Jose Avery said the AI tool has been extremely beneficial
Paris:
Jose Avery was given a camera nearly four decades ago, sparking a lifelong fascination with photography.
But last September he found a new creative outlet that’s inspired him to trick thousands of people: the artificial intelligence program Midjourney, which generates wild and wonderful images from brief text instructions.
“Immediately after starting Midjourney, I became obsessed with the creative possibilities,” Avery told AFP.
Midjourney and rivals such as the DAL-E2 and Stable Diffusion generate unique images by mashing up a huge back catalog of images on which they have been “trained”.
For Avery, a 48-year-old software engineer and lawyer by training from Virginia in the United States, midjourney was liberating.
He said it allowed him to create beautiful art without the need to deal with his social concerns.
“Then I wondered if I could create AI images that could pass for photographs,” he said.
This led to his fateful experiment: He started an Instagram account to house his midjourney output, without ever being entirely clear about the origins of the images.
– ‘deceptive’ –
“Initially, I don’t think many people thought the images were photographs,” he said. “The eyes and skin were unreal.”
He corrected these glitches with a dose of Adobe Photoshop, eventually populating his Instagram feed with stunning and stark portraits of beautiful — but unreal — people.
More users kept flocking to his feed, and more of them started believing the images to be real.
“People will ask in the comments about my camera and lens equipment,” he said.
“I will answer with the tools I actually used for the actual photos or the tools I included as part of the hint.”
He admits that their answers were “misleading” because they suggested that he had used his own gear to make those specific images.
Yet he delved deeper into the deception, spending hours selecting and editing images to boost realism and remove earlier attempts that were clearly AI-generated.

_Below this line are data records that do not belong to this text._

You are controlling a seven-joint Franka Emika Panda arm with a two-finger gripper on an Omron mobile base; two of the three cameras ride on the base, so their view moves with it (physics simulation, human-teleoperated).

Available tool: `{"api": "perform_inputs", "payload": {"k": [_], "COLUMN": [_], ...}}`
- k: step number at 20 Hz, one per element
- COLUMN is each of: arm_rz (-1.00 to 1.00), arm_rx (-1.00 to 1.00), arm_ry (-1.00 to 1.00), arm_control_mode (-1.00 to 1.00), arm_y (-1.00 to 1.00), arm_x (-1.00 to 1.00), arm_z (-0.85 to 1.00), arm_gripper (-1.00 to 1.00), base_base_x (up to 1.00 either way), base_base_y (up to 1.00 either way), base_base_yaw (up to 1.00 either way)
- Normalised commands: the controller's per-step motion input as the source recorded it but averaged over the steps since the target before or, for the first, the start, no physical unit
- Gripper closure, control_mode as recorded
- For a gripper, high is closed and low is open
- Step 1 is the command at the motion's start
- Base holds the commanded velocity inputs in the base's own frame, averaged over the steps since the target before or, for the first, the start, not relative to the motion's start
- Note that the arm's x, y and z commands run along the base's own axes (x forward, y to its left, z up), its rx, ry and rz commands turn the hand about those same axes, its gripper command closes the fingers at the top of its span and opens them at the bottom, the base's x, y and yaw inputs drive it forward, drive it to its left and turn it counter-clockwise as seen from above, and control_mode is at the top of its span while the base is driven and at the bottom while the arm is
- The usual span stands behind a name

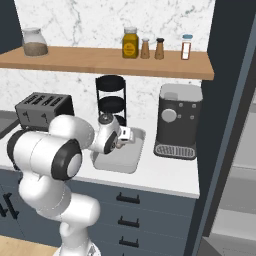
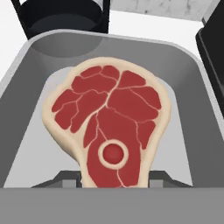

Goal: Place one potato and one steak in each tupperware on the nearby counter, to pack two identical lunches.

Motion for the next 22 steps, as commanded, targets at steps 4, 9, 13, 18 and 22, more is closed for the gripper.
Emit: {"api": "perform_inputs", "payload": {"k": [4, 9, 13, 18, 22], "arm_rz": [0.00, 0.00, 0.00, 0.00, 0.00], "arm_rx": [0.00, -0.03, -0.01, -0.02, 0.00], "arm_ry": [0.00, 0.00, 0.00, -0.01, -0.04], "arm_control_mode": [-1.00, -1.00, -1.00, -1.00, -1.00], "arm_y": [-0.04, 0.00, 0.00, 0.00, 0.00], "arm_x": [0.30, 0.08, 0.04, 0.00, -0.03], "arm_z": [-0.31, -0.37, -0.32, -0.24, 0.16], "arm_gripper": [1.00, 1.00, 1.00, -1.00, -1.00], "base_base_x": [0.00, 0.00, 0.00, 0.00, 0.00], "base_base_y": [0.00, 0.00, 0.00, 0.00, 0.00], "base_base_yaw": [0.00, 0.00, 0.00, 0.00, 0.00]}}
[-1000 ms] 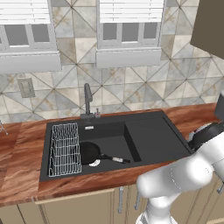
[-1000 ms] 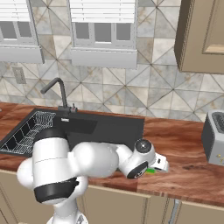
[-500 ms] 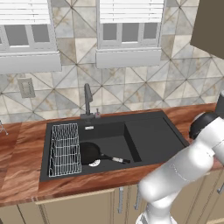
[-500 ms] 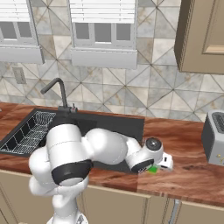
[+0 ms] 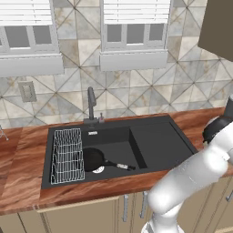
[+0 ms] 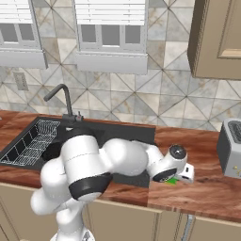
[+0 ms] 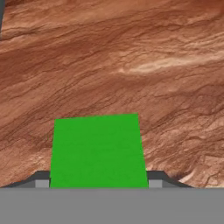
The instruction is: Pick the pan and sponge and place them into the sink. Then turn on the water.
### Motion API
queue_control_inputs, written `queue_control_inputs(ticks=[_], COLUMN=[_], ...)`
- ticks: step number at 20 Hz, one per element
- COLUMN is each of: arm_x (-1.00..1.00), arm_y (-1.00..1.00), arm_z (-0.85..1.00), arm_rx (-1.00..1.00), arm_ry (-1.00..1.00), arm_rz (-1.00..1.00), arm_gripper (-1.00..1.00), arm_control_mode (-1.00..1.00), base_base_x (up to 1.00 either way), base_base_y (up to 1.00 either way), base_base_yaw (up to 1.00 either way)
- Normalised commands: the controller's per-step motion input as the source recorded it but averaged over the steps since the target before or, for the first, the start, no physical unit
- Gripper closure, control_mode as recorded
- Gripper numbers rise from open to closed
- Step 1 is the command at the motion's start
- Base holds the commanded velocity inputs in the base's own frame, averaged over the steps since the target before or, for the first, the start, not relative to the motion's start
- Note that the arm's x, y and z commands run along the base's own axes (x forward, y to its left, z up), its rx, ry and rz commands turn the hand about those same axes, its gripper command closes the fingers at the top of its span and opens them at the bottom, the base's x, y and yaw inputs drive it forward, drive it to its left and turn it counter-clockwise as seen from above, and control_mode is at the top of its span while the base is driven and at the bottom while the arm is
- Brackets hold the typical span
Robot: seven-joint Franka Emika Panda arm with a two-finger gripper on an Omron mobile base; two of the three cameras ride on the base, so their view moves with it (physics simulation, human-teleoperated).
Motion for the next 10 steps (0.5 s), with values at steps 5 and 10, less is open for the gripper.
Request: queue_control_inputs(ticks=[5,10], arm_x=[0.00,0.00], arm_y=[0.06,0.46], arm_z=[0.04,0.17], arm_rx=[0.01,0.00], arm_ry=[0.00,0.00], arm_rz=[0.00,0.00], arm_gripper=[1.00,1.00], arm_control_mode=[-1.00,-1.00], base_base_x=[0.00,0.00], base_base_y=[0.00,0.00], base_base_yaw=[0.00,0.00])
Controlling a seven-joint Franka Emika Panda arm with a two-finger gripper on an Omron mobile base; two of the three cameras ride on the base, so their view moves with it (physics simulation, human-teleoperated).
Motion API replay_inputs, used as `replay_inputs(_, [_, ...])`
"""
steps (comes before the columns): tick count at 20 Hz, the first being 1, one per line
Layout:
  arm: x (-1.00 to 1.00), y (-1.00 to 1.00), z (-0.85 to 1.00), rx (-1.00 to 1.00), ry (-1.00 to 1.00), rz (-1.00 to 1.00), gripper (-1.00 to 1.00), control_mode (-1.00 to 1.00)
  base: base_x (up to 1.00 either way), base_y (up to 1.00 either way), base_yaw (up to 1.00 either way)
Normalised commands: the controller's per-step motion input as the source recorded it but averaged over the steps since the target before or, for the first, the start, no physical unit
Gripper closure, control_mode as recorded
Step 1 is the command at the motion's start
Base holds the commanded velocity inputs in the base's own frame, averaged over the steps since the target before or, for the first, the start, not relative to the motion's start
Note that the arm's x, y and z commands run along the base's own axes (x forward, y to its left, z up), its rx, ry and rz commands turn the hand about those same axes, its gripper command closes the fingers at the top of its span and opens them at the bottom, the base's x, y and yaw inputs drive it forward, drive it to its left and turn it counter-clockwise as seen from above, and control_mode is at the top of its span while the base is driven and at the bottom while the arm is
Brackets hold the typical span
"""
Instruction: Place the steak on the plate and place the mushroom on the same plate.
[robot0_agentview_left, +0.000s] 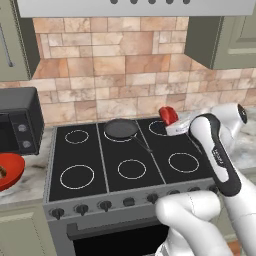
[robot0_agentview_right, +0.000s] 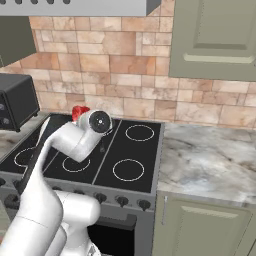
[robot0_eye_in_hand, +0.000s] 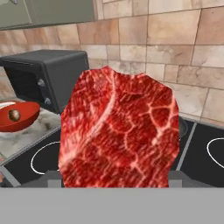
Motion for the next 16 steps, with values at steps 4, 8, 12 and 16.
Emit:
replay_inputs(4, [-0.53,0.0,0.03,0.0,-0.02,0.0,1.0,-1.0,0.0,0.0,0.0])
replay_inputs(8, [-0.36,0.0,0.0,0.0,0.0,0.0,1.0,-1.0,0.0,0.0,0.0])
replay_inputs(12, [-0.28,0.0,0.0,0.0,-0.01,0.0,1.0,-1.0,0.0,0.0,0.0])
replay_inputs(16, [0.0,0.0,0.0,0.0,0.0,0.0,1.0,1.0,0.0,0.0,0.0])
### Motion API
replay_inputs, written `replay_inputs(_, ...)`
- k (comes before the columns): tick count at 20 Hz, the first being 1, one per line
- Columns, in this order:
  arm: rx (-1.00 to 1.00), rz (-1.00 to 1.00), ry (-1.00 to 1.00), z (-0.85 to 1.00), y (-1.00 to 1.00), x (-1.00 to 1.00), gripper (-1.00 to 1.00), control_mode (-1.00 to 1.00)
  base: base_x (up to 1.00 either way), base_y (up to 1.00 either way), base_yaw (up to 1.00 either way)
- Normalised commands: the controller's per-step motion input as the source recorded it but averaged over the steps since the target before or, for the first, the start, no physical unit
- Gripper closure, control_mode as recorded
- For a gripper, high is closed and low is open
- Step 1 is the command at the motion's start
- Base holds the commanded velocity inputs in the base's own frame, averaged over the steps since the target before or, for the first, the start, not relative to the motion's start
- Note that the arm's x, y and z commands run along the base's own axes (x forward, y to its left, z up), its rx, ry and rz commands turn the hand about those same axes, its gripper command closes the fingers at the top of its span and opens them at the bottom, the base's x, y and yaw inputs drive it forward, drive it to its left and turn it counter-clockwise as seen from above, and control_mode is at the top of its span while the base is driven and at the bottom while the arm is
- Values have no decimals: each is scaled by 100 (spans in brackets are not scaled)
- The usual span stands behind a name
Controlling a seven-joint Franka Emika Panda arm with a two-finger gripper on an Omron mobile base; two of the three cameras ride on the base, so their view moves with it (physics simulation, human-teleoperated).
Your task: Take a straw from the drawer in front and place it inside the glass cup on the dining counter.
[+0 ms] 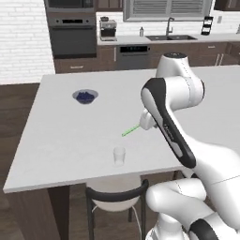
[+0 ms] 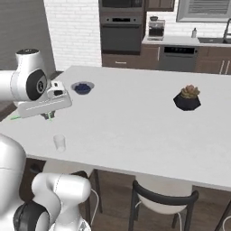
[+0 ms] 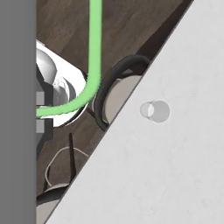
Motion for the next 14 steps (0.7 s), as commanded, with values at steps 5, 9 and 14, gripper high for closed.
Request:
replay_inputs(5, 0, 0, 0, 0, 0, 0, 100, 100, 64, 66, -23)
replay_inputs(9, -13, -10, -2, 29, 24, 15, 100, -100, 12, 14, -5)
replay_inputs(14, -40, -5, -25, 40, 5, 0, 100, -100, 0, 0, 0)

The number of his followers was increasing rapidly, so the experiment was successful.
But he was struggling to maintain the facade.
– losing sleep –
“It’s gone way beyond my expectations,” Avery said.
“The followers and my confusing answers made me uncomfortable, and I had trouble sleeping at night.”
He eventually told expert website Ars Technica what he had done, added a mention of AI to his Instagram biography, and began giving honest answers to his followers.
“I’ve slept much better since then,” he said.
Although he received some backlash—”I had to block about 30 people”—he said the overall response was positive, and his Instagram account, now with nearly 40,000 followers, is still growing.
These days he populates it with clearly labeled images originating from actual photography and midjourney.
He said the AI tool has been extremely beneficial, helping him find his love for portrait photography.
But the downside is that once again he’s not sleeping so well – he’s been up all night midjourney making images.
(This story has not been edited by NDTV staff and was auto-generated from a syndicated feed.)